───── WORKING DATA

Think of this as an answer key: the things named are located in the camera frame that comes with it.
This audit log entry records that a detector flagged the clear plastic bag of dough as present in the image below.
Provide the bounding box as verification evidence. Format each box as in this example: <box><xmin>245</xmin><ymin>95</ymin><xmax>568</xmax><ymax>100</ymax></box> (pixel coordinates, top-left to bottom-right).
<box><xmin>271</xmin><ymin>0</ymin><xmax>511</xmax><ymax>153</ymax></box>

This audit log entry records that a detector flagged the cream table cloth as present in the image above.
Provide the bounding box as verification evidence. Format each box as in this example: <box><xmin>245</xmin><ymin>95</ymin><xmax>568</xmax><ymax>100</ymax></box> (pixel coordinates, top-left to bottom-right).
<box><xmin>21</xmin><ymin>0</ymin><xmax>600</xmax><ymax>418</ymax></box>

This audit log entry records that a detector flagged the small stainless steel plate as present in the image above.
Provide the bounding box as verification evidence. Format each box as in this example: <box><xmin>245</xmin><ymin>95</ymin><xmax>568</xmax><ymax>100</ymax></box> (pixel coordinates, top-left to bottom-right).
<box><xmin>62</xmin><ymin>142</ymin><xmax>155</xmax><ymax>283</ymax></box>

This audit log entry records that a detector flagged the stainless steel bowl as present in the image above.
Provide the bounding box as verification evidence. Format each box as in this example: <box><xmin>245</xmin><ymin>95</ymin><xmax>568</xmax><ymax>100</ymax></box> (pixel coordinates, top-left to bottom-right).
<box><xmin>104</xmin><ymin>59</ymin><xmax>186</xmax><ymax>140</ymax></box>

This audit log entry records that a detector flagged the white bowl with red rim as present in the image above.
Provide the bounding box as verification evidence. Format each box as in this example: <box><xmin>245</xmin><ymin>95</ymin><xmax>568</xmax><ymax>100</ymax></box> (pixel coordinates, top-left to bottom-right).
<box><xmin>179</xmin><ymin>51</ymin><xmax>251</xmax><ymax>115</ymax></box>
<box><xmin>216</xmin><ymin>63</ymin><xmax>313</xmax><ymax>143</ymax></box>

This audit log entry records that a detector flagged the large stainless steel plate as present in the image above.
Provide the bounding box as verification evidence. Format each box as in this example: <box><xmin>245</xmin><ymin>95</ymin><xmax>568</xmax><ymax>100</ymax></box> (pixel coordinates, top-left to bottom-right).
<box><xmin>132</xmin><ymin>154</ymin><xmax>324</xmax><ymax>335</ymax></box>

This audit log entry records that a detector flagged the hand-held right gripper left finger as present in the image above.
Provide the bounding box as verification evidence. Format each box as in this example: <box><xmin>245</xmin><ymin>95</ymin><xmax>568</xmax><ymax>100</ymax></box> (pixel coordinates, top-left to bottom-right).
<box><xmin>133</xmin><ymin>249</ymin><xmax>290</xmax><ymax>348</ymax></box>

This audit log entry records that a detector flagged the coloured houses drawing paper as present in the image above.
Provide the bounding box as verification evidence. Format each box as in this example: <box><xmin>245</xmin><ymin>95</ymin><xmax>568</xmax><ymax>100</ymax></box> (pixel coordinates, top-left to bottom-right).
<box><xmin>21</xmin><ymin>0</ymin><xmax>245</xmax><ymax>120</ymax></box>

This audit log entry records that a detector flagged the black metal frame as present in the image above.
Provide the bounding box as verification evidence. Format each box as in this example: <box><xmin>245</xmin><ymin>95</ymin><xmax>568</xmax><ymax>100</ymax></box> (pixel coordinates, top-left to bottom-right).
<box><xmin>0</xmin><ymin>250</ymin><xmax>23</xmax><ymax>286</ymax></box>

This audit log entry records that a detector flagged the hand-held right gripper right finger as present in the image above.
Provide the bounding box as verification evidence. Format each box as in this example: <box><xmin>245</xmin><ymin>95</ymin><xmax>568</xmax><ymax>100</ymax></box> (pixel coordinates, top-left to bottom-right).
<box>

──────────

#### TASK DESCRIPTION
Copy every entry exactly.

#### TASK OUTPUT
Think of this as an answer key: the things named are located in the camera frame that comes with it.
This audit log entry records that a detector flagged the clear plastic bag of dough as present in the image below.
Provide the bounding box as verification evidence. Format each box as in this example: <box><xmin>245</xmin><ymin>95</ymin><xmax>568</xmax><ymax>100</ymax></box> (pixel coordinates, top-left to bottom-right).
<box><xmin>271</xmin><ymin>0</ymin><xmax>511</xmax><ymax>153</ymax></box>

This audit log entry records that a detector flagged the cream table cloth as present in the image above.
Provide the bounding box as verification evidence. Format each box as in this example: <box><xmin>245</xmin><ymin>95</ymin><xmax>568</xmax><ymax>100</ymax></box> (pixel coordinates, top-left to bottom-right).
<box><xmin>21</xmin><ymin>0</ymin><xmax>600</xmax><ymax>418</ymax></box>

This audit log entry records that a detector flagged the small stainless steel plate as present in the image above.
Provide the bounding box as verification evidence. Format each box as in this example: <box><xmin>245</xmin><ymin>95</ymin><xmax>568</xmax><ymax>100</ymax></box> (pixel coordinates, top-left to bottom-right).
<box><xmin>62</xmin><ymin>142</ymin><xmax>155</xmax><ymax>283</ymax></box>

This audit log entry records that a detector flagged the stainless steel bowl as present in the image above.
Provide the bounding box as verification evidence. Format each box as in this example: <box><xmin>245</xmin><ymin>95</ymin><xmax>568</xmax><ymax>100</ymax></box> (pixel coordinates, top-left to bottom-right).
<box><xmin>104</xmin><ymin>59</ymin><xmax>186</xmax><ymax>140</ymax></box>

This audit log entry records that a detector flagged the white bowl with red rim as present in the image above.
Provide the bounding box as verification evidence. Format each box as in this example: <box><xmin>245</xmin><ymin>95</ymin><xmax>568</xmax><ymax>100</ymax></box> (pixel coordinates, top-left to bottom-right).
<box><xmin>179</xmin><ymin>51</ymin><xmax>251</xmax><ymax>115</ymax></box>
<box><xmin>216</xmin><ymin>63</ymin><xmax>313</xmax><ymax>143</ymax></box>

This audit log entry records that a detector flagged the large stainless steel plate as present in the image above.
Provide the bounding box as verification evidence. Format each box as in this example: <box><xmin>245</xmin><ymin>95</ymin><xmax>568</xmax><ymax>100</ymax></box> (pixel coordinates, top-left to bottom-right).
<box><xmin>132</xmin><ymin>154</ymin><xmax>324</xmax><ymax>335</ymax></box>

This audit log entry records that a detector flagged the hand-held right gripper left finger as present in the image above.
Provide the bounding box as verification evidence. Format each box as in this example: <box><xmin>245</xmin><ymin>95</ymin><xmax>568</xmax><ymax>100</ymax></box> (pixel coordinates, top-left to bottom-right).
<box><xmin>133</xmin><ymin>249</ymin><xmax>290</xmax><ymax>348</ymax></box>

This audit log entry records that a detector flagged the coloured houses drawing paper as present in the image above.
Provide the bounding box as verification evidence. Format each box as in this example: <box><xmin>245</xmin><ymin>95</ymin><xmax>568</xmax><ymax>100</ymax></box> (pixel coordinates, top-left to bottom-right).
<box><xmin>21</xmin><ymin>0</ymin><xmax>245</xmax><ymax>120</ymax></box>

This audit log entry records that a detector flagged the black metal frame as present in the image above.
Provide the bounding box as verification evidence. Format each box as in this example: <box><xmin>245</xmin><ymin>95</ymin><xmax>568</xmax><ymax>100</ymax></box> (pixel coordinates, top-left to bottom-right).
<box><xmin>0</xmin><ymin>250</ymin><xmax>23</xmax><ymax>286</ymax></box>

This audit log entry records that a detector flagged the hand-held right gripper right finger as present in the image above.
Provide the bounding box as verification evidence. Format each box as in this example: <box><xmin>245</xmin><ymin>95</ymin><xmax>568</xmax><ymax>100</ymax></box> (pixel coordinates, top-left to bottom-right).
<box>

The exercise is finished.